TASK DIRECTIONS -
Read the records and gather each line that includes "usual".
--------------------------------------------------
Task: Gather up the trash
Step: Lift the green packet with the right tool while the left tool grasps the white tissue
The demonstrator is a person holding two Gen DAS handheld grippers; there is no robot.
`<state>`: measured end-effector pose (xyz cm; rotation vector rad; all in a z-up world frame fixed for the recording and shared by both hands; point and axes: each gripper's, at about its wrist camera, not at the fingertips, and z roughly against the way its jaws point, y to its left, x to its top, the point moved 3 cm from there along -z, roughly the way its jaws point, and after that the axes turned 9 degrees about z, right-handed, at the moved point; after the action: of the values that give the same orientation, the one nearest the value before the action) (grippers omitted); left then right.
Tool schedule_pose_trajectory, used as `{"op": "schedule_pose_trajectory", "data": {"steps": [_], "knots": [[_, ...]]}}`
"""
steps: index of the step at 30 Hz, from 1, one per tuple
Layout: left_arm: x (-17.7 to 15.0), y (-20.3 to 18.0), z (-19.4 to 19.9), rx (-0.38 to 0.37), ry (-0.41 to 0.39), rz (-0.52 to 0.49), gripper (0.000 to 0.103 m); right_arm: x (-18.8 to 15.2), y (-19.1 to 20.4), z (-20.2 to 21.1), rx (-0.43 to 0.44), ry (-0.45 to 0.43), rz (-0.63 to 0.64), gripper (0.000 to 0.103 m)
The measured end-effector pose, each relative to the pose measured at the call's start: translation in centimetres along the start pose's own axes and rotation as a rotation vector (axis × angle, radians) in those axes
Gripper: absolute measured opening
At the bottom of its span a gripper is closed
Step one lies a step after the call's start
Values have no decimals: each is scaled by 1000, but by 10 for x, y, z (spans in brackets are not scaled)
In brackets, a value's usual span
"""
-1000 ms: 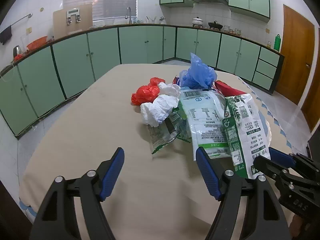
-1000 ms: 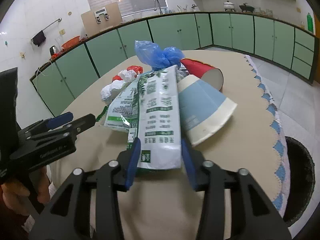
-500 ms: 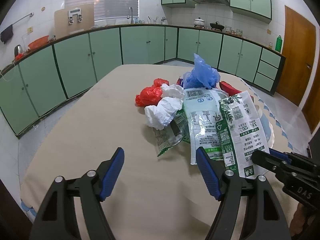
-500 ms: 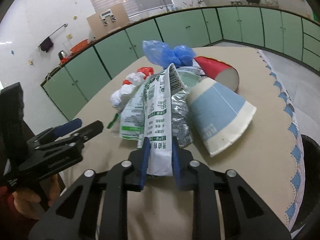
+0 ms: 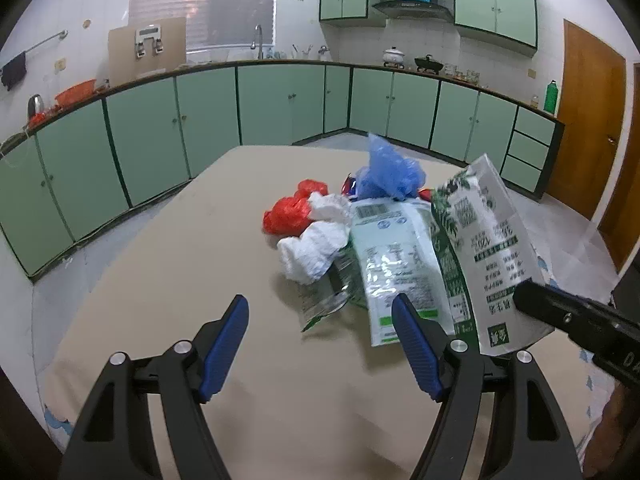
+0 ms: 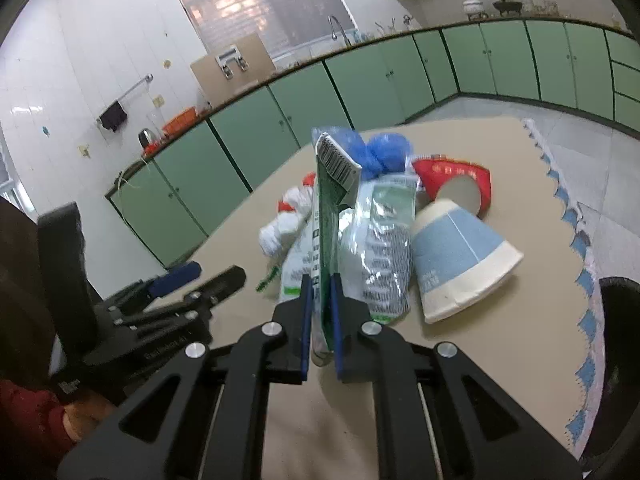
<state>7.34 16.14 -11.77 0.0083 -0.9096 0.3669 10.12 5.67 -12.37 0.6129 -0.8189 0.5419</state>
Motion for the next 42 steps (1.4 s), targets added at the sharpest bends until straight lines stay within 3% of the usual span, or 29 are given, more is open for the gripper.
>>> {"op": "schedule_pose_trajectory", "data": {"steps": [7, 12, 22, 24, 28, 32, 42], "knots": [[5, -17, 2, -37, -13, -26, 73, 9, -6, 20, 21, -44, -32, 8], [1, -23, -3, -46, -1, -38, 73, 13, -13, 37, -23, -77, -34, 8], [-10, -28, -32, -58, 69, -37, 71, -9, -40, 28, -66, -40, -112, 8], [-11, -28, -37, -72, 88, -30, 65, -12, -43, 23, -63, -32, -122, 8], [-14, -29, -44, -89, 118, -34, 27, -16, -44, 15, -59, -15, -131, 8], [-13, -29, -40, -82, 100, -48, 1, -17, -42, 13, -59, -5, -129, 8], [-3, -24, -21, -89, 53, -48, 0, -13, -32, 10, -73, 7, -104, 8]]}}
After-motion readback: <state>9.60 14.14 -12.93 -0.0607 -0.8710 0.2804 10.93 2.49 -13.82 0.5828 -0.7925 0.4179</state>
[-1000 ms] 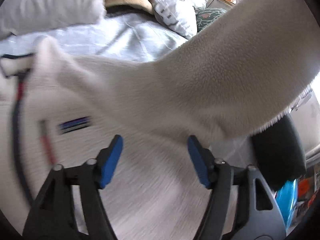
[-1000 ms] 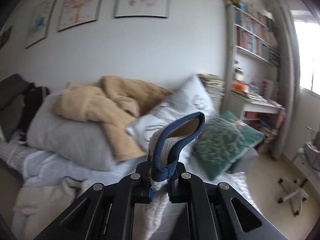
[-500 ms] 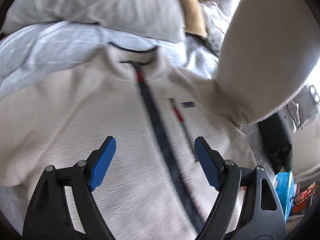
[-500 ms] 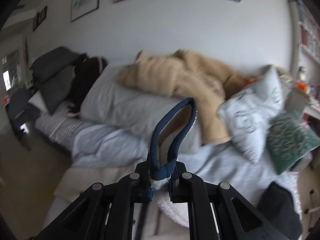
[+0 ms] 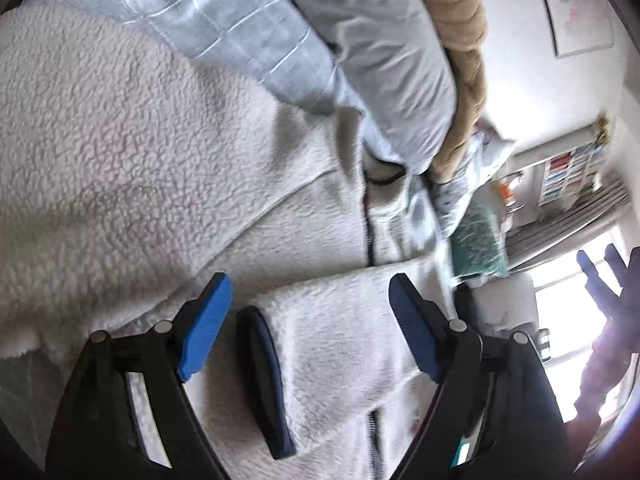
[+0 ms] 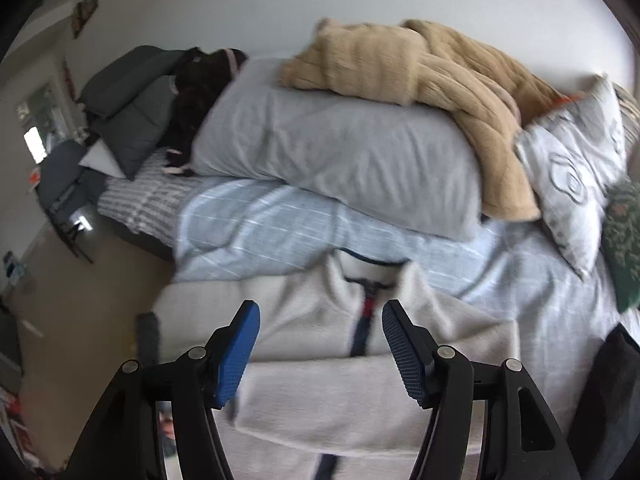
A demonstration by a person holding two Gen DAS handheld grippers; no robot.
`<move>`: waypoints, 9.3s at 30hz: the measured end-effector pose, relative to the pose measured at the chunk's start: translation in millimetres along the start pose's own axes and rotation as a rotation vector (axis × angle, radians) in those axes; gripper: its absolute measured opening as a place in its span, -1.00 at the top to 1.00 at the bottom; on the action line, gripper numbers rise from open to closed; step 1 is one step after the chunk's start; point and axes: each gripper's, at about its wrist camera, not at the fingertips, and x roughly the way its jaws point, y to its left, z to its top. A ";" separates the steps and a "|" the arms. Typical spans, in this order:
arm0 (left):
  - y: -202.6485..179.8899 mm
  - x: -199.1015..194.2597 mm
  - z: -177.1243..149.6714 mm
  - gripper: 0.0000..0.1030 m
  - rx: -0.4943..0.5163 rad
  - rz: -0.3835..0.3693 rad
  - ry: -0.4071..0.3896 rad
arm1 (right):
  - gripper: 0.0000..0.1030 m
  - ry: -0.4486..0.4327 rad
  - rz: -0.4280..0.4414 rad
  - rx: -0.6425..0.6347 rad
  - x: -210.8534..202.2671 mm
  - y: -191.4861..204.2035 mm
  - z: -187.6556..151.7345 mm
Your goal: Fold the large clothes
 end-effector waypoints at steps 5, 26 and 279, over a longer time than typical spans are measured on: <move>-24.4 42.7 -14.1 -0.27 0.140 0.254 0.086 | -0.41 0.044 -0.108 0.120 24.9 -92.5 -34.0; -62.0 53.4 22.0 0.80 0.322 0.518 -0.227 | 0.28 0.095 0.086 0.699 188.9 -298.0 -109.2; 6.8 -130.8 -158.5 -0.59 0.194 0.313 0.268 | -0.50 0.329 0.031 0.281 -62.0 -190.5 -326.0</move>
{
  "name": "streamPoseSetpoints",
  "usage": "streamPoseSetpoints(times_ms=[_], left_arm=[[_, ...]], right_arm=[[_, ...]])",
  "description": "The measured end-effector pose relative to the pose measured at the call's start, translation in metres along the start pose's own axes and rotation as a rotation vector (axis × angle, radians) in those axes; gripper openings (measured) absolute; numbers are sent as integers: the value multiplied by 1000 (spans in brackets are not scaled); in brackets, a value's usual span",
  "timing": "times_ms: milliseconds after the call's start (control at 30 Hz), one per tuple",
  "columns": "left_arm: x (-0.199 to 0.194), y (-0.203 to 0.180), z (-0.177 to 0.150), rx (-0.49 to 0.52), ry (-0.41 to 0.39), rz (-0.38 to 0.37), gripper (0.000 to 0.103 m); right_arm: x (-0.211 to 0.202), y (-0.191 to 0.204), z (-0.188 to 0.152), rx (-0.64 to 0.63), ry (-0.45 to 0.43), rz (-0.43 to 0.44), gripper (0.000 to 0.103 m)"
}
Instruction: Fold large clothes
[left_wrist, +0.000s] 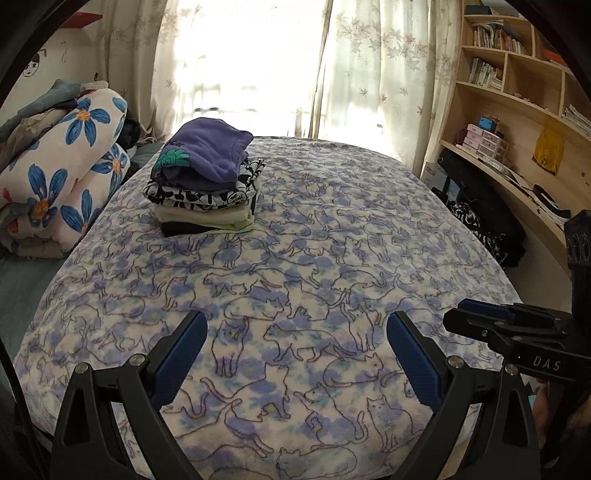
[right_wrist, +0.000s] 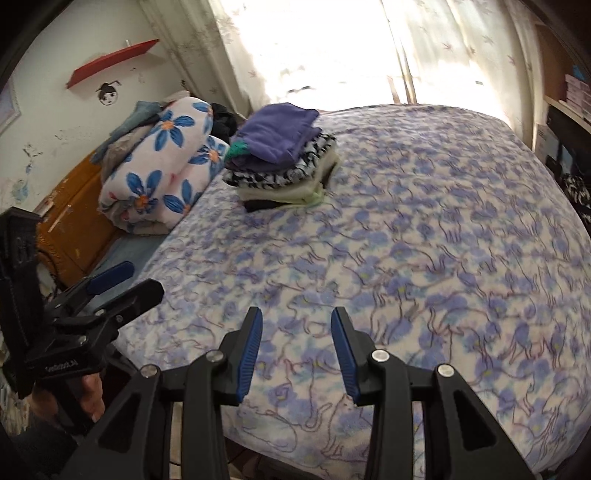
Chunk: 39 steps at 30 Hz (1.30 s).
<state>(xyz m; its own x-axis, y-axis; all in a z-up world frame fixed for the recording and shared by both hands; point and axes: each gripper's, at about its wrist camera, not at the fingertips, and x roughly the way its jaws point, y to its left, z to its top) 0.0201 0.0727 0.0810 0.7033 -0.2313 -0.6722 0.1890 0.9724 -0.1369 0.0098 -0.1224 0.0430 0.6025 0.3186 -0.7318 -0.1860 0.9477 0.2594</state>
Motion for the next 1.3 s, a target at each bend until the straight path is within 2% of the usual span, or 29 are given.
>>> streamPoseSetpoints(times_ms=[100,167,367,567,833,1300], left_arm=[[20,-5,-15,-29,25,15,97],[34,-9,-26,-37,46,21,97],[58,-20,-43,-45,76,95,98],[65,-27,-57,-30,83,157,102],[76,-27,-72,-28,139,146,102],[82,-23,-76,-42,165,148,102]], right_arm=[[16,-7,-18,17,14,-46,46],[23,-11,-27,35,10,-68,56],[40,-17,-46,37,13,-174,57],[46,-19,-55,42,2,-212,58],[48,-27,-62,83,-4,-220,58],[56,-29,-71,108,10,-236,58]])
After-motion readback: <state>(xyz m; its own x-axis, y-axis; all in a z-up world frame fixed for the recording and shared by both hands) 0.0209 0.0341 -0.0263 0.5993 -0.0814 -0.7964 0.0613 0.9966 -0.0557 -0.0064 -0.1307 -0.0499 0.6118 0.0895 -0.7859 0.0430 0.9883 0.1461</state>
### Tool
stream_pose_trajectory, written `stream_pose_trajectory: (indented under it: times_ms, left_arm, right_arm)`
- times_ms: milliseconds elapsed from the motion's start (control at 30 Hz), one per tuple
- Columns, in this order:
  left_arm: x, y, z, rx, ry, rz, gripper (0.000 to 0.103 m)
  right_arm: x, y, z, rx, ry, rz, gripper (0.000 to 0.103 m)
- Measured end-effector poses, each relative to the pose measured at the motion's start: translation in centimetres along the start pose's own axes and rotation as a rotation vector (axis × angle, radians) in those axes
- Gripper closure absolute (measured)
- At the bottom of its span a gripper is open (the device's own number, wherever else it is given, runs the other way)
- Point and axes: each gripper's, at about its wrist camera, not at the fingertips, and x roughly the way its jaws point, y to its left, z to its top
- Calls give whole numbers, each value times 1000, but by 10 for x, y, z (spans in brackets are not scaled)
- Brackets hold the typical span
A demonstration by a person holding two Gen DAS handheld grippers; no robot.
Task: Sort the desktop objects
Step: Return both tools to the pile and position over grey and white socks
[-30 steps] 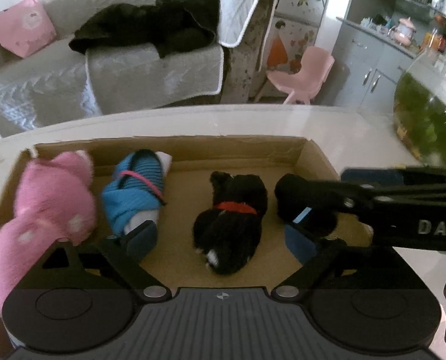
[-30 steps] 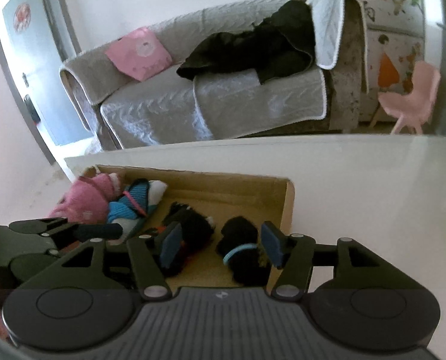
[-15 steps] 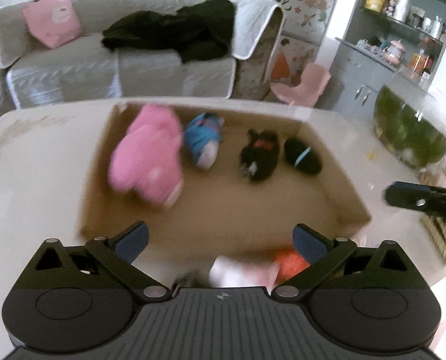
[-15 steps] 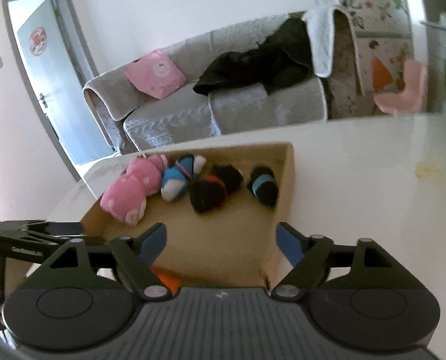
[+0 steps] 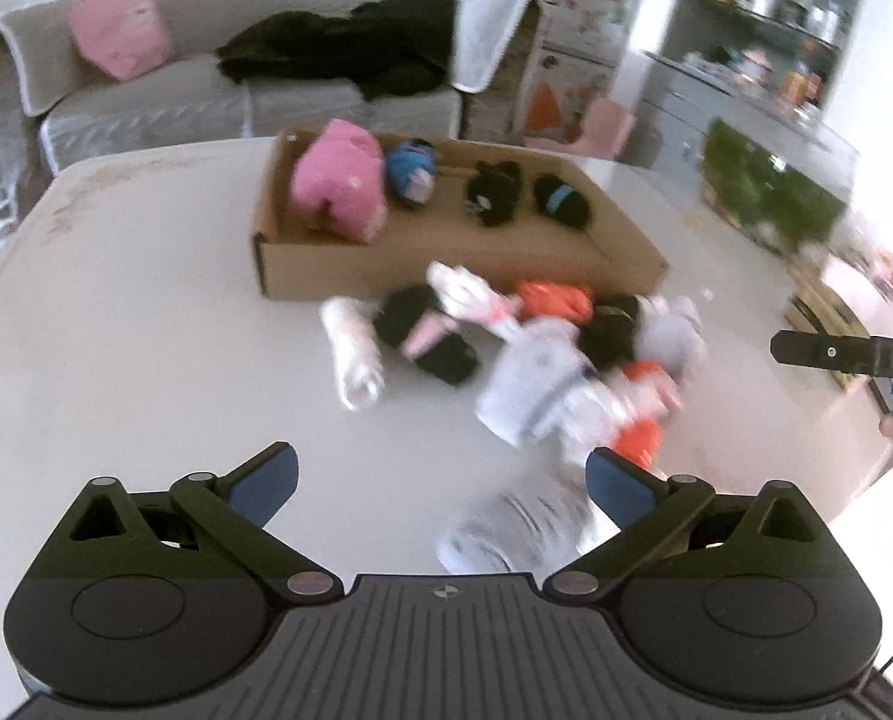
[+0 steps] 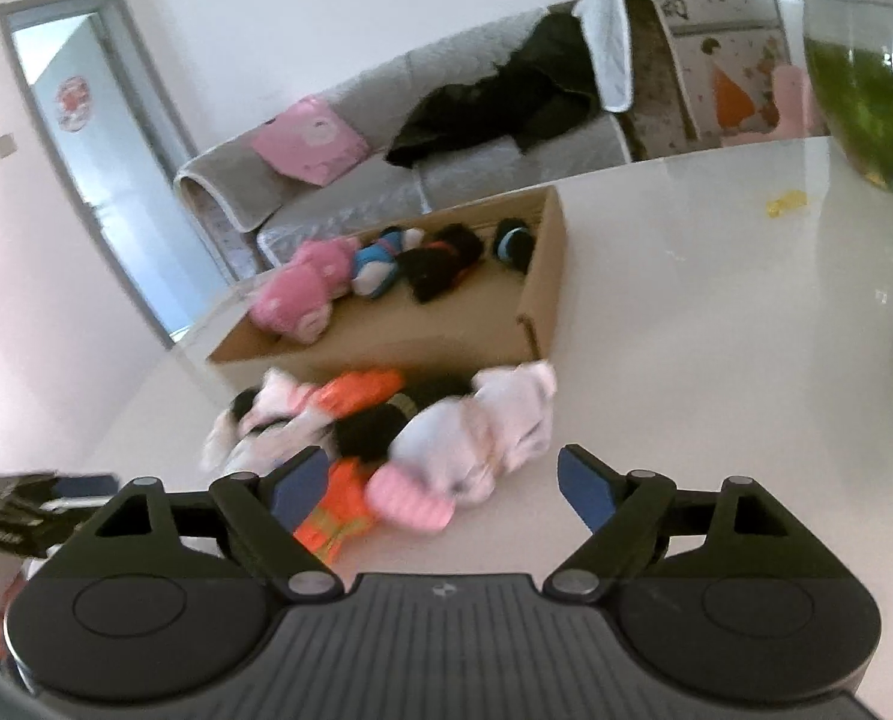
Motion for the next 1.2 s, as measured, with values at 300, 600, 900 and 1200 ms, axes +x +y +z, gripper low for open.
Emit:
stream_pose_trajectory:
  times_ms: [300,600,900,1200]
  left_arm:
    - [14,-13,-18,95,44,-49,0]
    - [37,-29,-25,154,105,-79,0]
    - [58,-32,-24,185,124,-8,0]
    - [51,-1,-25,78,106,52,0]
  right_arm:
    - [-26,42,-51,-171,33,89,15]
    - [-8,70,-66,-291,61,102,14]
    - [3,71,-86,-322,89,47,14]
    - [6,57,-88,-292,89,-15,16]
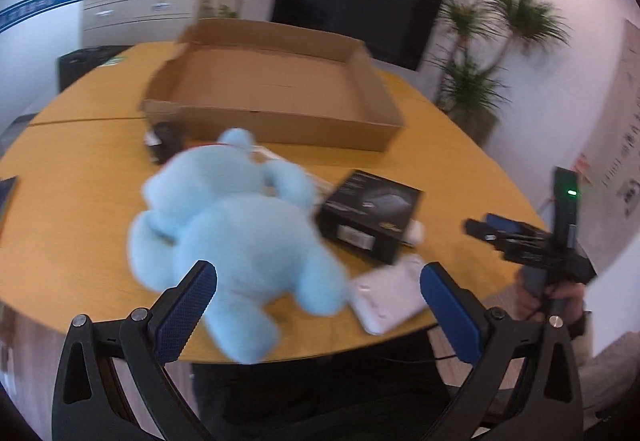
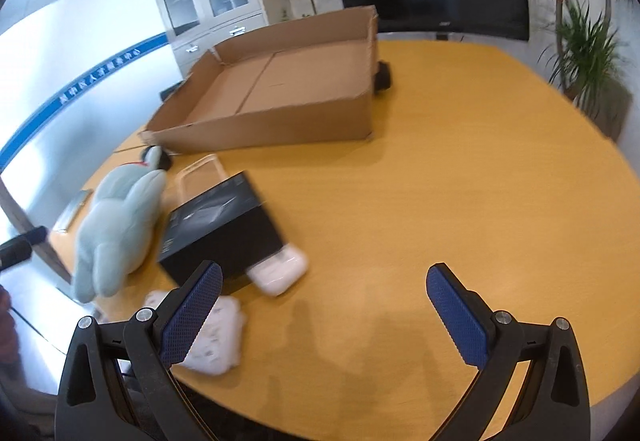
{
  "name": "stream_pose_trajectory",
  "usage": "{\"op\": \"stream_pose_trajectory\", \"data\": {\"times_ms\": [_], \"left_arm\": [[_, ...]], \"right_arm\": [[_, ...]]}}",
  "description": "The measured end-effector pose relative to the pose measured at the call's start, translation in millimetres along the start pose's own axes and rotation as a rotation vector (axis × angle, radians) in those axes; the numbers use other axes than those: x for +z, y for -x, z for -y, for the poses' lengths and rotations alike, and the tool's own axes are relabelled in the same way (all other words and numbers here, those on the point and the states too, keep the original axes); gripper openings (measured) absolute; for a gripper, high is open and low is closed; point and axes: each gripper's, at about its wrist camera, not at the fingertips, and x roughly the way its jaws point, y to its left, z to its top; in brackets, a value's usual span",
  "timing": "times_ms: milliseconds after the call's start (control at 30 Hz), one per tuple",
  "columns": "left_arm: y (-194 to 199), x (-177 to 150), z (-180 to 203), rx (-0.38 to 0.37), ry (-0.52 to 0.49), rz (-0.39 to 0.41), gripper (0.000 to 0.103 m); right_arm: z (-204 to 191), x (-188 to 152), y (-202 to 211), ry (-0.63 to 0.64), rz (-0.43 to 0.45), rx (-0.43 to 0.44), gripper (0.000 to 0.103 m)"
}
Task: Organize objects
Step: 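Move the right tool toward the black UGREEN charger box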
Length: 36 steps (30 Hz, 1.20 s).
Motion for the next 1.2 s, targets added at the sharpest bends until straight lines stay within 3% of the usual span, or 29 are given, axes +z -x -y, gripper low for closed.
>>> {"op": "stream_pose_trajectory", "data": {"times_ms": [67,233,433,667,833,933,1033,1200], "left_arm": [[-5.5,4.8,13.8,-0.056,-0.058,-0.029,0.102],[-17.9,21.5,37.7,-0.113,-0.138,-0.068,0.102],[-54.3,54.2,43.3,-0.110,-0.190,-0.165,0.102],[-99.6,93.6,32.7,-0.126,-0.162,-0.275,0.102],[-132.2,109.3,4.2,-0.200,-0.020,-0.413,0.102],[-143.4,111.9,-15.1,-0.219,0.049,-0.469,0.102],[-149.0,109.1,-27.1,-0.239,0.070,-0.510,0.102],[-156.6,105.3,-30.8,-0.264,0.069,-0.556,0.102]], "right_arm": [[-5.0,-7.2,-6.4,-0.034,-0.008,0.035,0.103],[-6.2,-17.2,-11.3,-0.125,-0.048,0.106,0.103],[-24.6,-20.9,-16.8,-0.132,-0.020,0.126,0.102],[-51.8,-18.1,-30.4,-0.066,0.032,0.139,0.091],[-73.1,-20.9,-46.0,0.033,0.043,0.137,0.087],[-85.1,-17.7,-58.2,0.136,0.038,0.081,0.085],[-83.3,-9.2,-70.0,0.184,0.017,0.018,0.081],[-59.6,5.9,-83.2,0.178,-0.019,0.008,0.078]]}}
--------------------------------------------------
SOLVED EXERCISE -
In brackets, a value's usual span
Motion for the next 42 steps (1.4 s), targets added at the sharpest bends until straight lines stay within 3% of the usual span, or 29 are given, more is open for the gripper.
  "description": "The measured end-effector pose relative to the pose measured at the call's start, translation in metres along the start pose's own axes and rotation as a rotation vector (axis × angle, radians) in those axes; gripper openings (measured) absolute; numbers are sent as integers: the value multiplied by 1000 (spans in brackets are not scaled); in brackets, a value's usual span",
Motion for the next 1.3 s, a target at each bend until the straight path is within 2% of the usual span, or 29 are given.
  "description": "The measured end-effector pose relative to the pose measured at the call's start, translation in millimetres along the start pose's own axes and rotation as a rotation vector (axis × angle, radians) in those axes; the numbers use other axes than those: x for +z, y for -x, z for -y, for the poses' lengths and rotations alike, and the tool's own axes are relabelled in the same way (all other words and numbers here, those on the point and the states too, keep the original axes); gripper openings (measured) absolute; for a gripper, high is open and low is closed; point and axes: each gripper's, at about its wrist camera, not at the fingertips, and x roughly the way its jaws point, y to its left, z to its top; in brackets, a value's usual span",
Motion for the next 1.2 s, targets added at the sharpest bends until straight lines stay within 3% of the usual span, or 29 are given, axes +z -x -y, gripper low for closed.

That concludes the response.